L’Autrice Adele Marini, bergamasca, vive e lavora a Milano. Giornalista professionista, specializzata in cronaca nera e giudiziaria, ha lavorato per importanti settimanali nazionali e collaborato a diversi quotidiani fra cui l’Unità. Il suo primo romanzo: Il Consulente, uscito nel 1994, le ha aperto la strada per il genere “thriller non fiction”, strada proseguita con Milano, solo andata (2005) con cui ha vinto il Premio Azzeccagarbugli al romanzo poliziesco e con Naviglio blues (2008), entrambi pubblicati in Italia dalla casa editrice Fratelli Frilli e tradotti in tedesco per Random House - Goldmann che li ha pubblicati con i titoli Denn nichts ist je vergessen (2008) e Denn dein ist die Schuld (2007), In e-book ha pubblicato i saggi: I fondamentali della scrittura d’indagine (2010) e Arriva la scientifica(2011) due manuali editi da Milano Nera ai quali hanno già attinto diversi studenti per le loro tesi.

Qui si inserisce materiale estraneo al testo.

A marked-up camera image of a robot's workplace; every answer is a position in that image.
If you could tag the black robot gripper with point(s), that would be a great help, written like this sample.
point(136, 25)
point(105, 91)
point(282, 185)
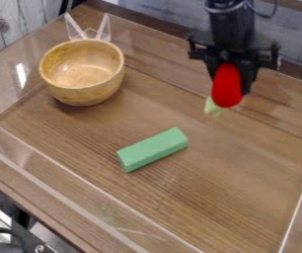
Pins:
point(234, 42)

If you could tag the red plush fruit green leaf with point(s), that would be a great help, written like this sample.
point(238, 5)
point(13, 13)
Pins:
point(226, 92)

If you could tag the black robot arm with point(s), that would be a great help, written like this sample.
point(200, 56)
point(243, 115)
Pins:
point(230, 5)

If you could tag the green rectangular foam block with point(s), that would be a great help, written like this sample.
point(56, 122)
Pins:
point(151, 149)

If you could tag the light wooden bowl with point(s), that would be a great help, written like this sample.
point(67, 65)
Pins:
point(83, 71)

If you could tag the black metal stand base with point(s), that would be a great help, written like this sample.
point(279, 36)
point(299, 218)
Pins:
point(22, 235)

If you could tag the clear acrylic corner bracket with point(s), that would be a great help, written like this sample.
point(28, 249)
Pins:
point(76, 33)

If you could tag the clear acrylic tray enclosure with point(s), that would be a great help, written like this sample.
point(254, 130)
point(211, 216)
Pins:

Il prossimo 15 ottobre esce inoltre in tutte le librerie il nuovo romanzo di ADELE MARINI "IO NON CI STO" in una coedzione FELTRINELLI - FRATELLI FRILLI EDITORI.

In breve
Vincenzo Marino, napoletano trapiantato a Milano, commissario della squadra mobile, ha un pessimo carattere. È diffidente fino alla paranoia, introverso, quasi asociale e per questo è poco amato dagli uomini della sua squadra. In compenso è dotato di un intuito formidabile. Davanti a un duplice delitto dai contorni torbidi, al magistrato che lo incarica delle indagini riassume la situazione con queste parole: “Qui ci sta puzza di Servizi”.

Il libro
1992, annus horribilis della nostra storia repubblicana, insanguinato dalle stragi mafiose. Una nobildonna napoletana, Costanza Filomena Albani di Sansevero, moglie di un diplomatico belga accreditato presso la Santa Sede, vive con profondo scontento una vita sentimentalmente arida. Per dare un senso alla propria esistenza, gestisce con un’amica una piccola bottega di antichità religiose nel cuore di Roma. Un pomeriggio entra uno strano cliente che acquista un’icona russa “autentica” pretendendo di pagarla in contanti. Il cliente torna presto a trovarla, la circuisce con abilità e finisce per soggiogarla. Prende il via una strana relazione, basata esclusivamente sul sesso, che per Costanza si rivela quasi subito un biglietto di sola andata per un mondo che le è del tutto estraneo, fatto di illeciti finanziari, di incontri ravvicinati con il terrorismo internazionale e di misteriosi plichi passati di mano. Fra i tanti compiti che l’amante impone a Costanza c’è quello di servirsi delle sue credenziali diplomatiche per operare su conti cifrati presso lo Ior, la banca vaticana il cui accesso è consentito a pochi. Tenuta costantemente al guinzaglio dal suo persecutore, la nobildonna contrabbanda valuta e informazioni riservate, ma quando intuisce che la vita dei suoi due figli piccoli è in pericolo, fa l’unica mossa che le è consentita: mette al sicuro le agende su cui ha annotato ogni cosa giorno per giorno… Vent’anni più tardi, nell’Italia delle stragi, dei fascicoli secretati e dei processi senza colpevoli, lo stesso oscuro personaggio che ha guidato Costanza verso la rovina torna allo scoperto, ma solo perché i suoi passi si incrociano con quelli del commissario della squadra mobile di Milano, Vincenzo Marino.

Fonte: Carlo Frilli, Fratelli Frilli Editori S.r.l.